I remember when I first discovered Tsai Ming-liang. I was recommended his films by a friend – and specifically instructed to watch them in chronological order. I complied, and saw his growth as a filmmaker as well the themes that consistently ran through his work: familial relations, alienation and the city, outsider sexuality, water, illness. It took me a while to catch up to his ‘00s output. I Don’t Want to Sleep Alone finds Tsai in his hometown of Malaysia for the first time, and reuniting once again with Lee Kang-sheng. Lee plays two parts here: both injured, both taken care of by another person. While Tsai’s queer sexuality has been prominent and explicit in past films, this one feels a little more gentle, but nevertheless honest and unwavering in its feelings.

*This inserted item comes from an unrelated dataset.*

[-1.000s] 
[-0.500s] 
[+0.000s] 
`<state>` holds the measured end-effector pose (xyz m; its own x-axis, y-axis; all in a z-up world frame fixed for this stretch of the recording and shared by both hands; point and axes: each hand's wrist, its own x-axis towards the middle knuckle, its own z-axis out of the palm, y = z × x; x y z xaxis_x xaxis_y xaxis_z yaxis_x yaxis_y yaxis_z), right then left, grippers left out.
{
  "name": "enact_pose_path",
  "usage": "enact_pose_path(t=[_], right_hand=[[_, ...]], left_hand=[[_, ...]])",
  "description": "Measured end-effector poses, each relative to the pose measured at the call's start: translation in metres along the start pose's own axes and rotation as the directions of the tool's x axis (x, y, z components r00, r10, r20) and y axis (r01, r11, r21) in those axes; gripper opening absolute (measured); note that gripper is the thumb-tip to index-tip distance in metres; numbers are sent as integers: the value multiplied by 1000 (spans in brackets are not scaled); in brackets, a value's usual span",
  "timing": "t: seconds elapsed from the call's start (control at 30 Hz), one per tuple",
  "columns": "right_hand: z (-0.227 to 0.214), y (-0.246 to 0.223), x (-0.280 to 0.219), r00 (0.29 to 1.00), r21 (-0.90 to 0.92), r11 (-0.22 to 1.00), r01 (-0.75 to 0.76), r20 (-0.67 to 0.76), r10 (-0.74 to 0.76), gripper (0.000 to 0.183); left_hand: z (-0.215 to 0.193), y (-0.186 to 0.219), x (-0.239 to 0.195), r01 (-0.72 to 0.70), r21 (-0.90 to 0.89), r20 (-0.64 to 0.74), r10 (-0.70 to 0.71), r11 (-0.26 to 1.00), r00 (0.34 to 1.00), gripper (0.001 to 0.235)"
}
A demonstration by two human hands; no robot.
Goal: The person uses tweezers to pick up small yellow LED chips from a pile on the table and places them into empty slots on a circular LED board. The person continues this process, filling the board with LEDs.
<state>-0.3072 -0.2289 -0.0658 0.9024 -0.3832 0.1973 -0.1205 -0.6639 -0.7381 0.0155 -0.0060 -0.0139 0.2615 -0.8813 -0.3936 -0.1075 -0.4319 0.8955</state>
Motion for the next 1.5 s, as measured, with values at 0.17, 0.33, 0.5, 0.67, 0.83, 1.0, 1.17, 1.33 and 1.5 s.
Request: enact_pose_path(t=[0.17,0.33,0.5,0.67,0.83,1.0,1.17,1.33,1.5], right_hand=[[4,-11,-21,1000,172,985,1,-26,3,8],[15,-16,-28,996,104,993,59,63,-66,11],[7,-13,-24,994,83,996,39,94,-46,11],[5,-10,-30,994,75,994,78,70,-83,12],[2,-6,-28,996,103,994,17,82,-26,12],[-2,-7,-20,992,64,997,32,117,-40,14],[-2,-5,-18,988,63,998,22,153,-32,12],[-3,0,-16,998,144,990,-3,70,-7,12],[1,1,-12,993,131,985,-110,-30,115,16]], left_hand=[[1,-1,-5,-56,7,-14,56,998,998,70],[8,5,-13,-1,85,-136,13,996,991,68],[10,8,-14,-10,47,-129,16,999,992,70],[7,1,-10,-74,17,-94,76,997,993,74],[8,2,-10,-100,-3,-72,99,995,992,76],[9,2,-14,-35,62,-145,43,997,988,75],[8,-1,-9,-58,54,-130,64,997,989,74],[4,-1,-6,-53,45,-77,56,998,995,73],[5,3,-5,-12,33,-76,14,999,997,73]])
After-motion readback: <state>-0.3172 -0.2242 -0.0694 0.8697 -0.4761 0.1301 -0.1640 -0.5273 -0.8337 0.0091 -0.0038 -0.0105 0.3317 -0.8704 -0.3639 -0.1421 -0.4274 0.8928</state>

Gay Israeli (NY-born) director Eytan Fox rose to prominence with his 2002 feature Yossi & Jagger (above), a romantic drama taking place at the Israeli-Lebanon border where two soldiers fall in love, but that ends fatally for one of them. I personally found the sequel, Yossi (2012), to be even more affecting. Featuring the Western pop music of Bright Eyes, Nada Surf, and Belle & Sebastian, Fox’s The Bubble arrived in 2006. Rarely has cinema offered such a genuine, but also witty and melodramatic take on young people navigating relationships while also trying to live by personal codes of ethics and engage in consciousness raising.

My blind spot of this decade when it comes to LGBT film is João Pedro Rodrigues. His trio of films O Fantasma (2000), Two Drifters (2005), and To Die Like a Man (2009) have been on my to-watch list for years. Some day. Some day soon.